# Canon D30, Sigma 300-800 and teleconverter



## Kevin Barrett (Apr 26, 2007)

My wife has a Canon 30D and a the Sigma 300-800mm Zoom lens. I would like to get a 2x teleconverter for it but I want it to retain the auto focus capability throughout the 300-800 Zoom range.

Is there a teleconverter that will do this? Sigmas will not (and I don't think Canons does either).

Thank you in advance.

Kevin


----------



## YellowBay (May 7, 2007)

Hi Kevin,
Niiiiiice Lens.
I don't think anyone does a converter for that lens which supports AF. In addition, the converters push the f values up to F8 for the 1.4x and F11 for the 2x. That makes for a pretty slow lens. Having said that, I'd go for it anyway.

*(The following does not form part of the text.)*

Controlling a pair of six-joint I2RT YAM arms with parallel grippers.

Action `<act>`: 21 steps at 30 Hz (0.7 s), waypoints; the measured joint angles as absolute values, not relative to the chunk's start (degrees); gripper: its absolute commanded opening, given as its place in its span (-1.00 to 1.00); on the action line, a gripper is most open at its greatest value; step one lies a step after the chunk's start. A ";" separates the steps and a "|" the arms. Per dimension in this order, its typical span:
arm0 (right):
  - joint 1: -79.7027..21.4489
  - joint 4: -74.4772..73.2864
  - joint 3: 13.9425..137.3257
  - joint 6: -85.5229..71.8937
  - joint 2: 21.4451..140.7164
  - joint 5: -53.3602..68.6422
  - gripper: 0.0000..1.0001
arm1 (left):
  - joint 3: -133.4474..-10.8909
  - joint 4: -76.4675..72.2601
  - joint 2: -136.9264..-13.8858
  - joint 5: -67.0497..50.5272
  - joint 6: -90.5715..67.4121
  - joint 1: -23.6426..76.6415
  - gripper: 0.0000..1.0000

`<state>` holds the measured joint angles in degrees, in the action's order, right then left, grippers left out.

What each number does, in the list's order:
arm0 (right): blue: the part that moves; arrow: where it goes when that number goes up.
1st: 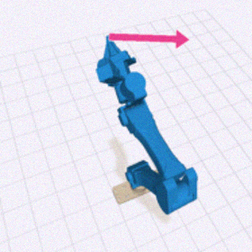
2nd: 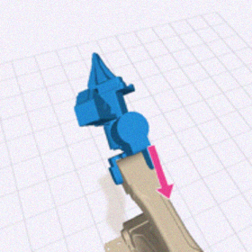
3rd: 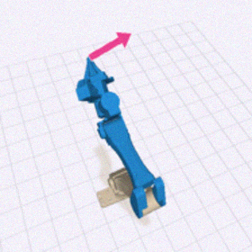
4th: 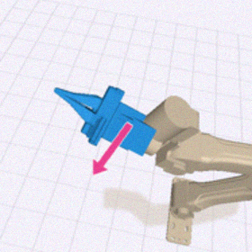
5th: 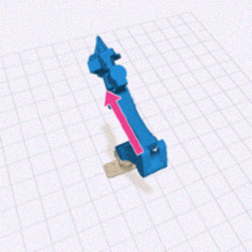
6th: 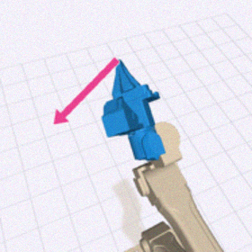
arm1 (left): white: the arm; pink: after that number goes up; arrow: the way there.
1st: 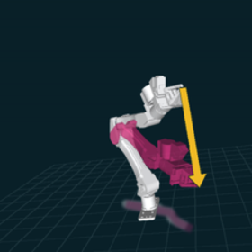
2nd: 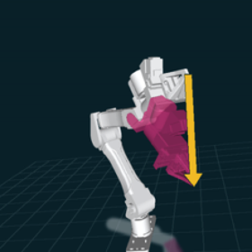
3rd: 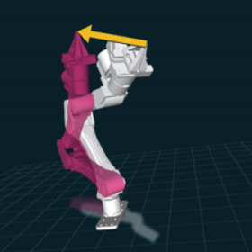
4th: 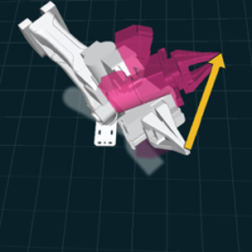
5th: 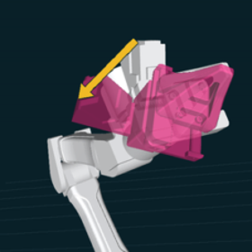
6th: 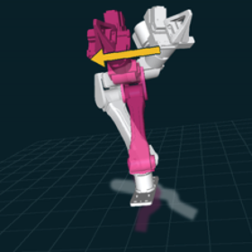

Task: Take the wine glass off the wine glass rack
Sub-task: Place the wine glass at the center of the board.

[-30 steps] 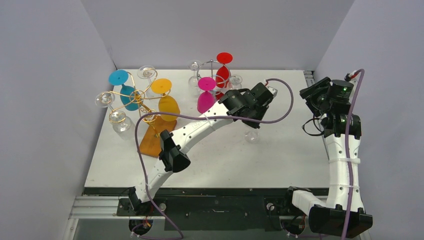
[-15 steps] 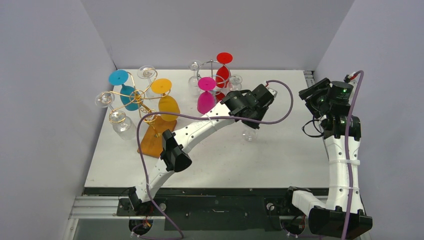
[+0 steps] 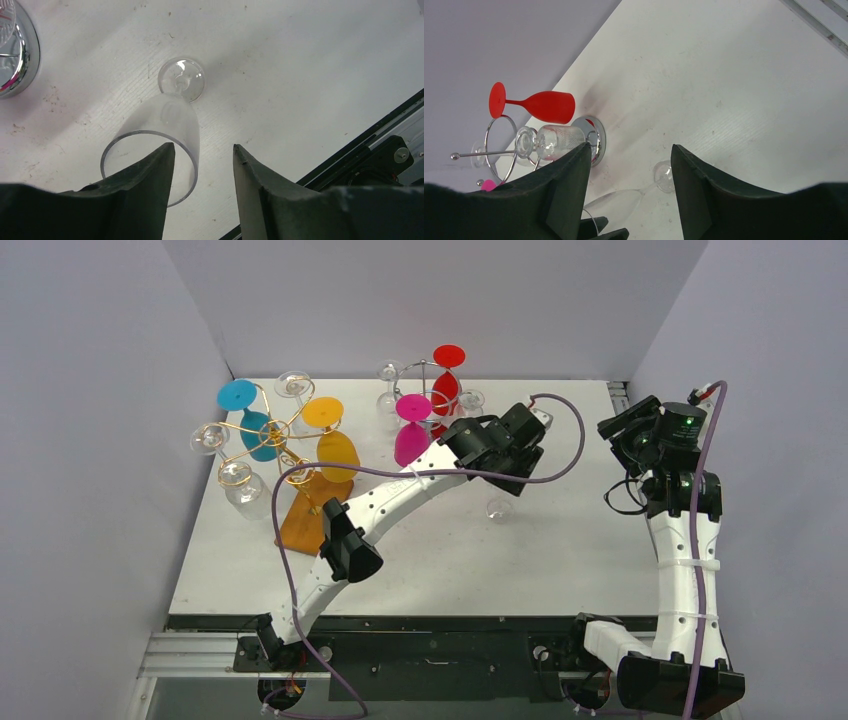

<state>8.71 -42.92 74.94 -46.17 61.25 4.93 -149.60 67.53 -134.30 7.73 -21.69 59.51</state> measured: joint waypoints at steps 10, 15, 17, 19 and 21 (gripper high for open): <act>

What are you planning to shoot? 

This might help.
http://www.sigma-photo.co.jp/english/support/faq/condaitr.htm


----------



## Big Mike (May 7, 2007)

Welcome to the forum.

It's not the teleconvertor itself that is the weak link...it's the camera.  The camera needs a minimum of F5.6 (that amount of light) for the AF sensors to work.  A TC, effectively steals light...so when you use the teleconvertor, you no longer have enough light for the AF sensors to work.  

I think that the top end Canon bodies have more sensitive sensors which can focus with less light...but not the 30D.

Another thing to consider is that a TC will also steal some image quality.  With that great lens, you might be better off to just shoot and crop rather than use a TC.


----------



## lostprophet (May 7, 2007)

if you had a Canon EOS 1D or 1DS series body if would focus with a 1.4x converter with the middle focusing point


----------